WHAT THE TASK ASKS. Within the material below, locate the line with "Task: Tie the" and the line with "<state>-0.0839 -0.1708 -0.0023", then return those two lines and all lines between them, exactly as written.

Content starts

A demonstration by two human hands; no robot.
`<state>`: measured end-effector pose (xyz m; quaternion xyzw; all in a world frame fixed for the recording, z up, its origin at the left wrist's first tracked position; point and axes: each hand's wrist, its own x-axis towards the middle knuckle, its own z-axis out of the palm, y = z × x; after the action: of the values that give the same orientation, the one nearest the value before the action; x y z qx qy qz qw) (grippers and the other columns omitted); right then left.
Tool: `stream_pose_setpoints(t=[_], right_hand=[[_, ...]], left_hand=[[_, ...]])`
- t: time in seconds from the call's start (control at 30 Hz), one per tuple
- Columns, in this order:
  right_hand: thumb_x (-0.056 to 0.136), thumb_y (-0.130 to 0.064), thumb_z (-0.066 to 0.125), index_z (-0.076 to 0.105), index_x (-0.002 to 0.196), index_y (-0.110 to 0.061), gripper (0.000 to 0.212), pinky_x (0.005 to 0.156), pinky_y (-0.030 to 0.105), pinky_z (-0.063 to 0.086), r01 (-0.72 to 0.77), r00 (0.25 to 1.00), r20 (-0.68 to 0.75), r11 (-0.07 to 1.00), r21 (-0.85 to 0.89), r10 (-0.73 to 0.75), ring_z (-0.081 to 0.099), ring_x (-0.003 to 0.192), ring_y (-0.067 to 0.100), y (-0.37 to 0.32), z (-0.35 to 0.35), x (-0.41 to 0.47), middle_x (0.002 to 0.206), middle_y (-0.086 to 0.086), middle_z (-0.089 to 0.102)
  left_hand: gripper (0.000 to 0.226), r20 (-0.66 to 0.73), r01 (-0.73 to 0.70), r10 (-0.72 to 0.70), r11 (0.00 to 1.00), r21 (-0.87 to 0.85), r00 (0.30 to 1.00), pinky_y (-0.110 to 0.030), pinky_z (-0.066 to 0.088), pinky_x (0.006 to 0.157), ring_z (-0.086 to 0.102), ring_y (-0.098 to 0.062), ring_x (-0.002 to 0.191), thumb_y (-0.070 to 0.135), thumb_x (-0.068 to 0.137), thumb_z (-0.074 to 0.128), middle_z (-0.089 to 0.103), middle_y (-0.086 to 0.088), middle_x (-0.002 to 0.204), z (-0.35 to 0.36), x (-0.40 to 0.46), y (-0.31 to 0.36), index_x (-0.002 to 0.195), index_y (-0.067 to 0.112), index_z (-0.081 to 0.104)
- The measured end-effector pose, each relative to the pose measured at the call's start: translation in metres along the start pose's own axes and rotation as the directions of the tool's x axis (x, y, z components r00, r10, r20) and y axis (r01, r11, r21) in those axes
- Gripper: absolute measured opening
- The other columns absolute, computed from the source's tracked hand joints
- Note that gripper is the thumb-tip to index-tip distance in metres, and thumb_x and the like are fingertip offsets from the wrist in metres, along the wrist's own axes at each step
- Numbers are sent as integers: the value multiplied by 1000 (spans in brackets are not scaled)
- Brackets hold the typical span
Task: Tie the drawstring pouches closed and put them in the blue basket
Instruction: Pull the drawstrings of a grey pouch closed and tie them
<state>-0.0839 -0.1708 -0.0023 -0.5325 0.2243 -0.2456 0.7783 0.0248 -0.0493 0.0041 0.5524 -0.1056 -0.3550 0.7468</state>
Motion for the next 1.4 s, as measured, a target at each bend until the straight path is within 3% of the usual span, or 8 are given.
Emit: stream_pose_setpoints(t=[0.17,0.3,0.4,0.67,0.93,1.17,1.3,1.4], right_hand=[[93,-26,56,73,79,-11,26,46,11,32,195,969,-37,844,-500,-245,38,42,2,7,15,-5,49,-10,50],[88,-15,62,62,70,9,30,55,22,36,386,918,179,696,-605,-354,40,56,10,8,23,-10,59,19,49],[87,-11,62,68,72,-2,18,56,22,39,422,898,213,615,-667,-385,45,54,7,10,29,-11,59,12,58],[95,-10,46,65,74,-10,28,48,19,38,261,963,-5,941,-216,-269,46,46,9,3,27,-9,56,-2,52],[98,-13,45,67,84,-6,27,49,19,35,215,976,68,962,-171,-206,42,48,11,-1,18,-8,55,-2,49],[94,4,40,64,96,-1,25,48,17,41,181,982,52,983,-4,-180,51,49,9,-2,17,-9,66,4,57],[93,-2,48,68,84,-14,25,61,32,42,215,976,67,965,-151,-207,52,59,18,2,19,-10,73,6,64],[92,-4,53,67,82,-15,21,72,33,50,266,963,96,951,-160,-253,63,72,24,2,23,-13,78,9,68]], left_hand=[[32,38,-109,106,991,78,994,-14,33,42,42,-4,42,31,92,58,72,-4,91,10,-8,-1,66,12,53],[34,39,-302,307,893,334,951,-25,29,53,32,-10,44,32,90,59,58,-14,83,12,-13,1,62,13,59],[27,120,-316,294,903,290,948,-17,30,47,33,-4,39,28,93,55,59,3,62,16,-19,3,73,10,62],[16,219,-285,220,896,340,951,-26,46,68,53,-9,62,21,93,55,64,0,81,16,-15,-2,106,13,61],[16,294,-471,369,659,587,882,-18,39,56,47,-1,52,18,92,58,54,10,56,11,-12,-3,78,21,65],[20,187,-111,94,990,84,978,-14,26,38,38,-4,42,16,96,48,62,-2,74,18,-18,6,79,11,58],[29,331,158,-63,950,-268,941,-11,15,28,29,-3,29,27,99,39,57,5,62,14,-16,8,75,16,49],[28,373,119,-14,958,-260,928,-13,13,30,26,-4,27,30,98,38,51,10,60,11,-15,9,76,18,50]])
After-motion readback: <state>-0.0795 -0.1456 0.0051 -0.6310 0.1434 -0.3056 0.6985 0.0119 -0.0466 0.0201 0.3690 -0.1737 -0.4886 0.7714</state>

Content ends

OUTPUT OF THE TASK.
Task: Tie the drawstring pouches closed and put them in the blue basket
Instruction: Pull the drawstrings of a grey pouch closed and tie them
<state>-0.0839 -0.1708 -0.0023 -0.5325 0.2243 -0.2456 0.7783 0.0248 -0.0493 0.0041 0.5524 -0.1056 -0.3550 0.7468</state>

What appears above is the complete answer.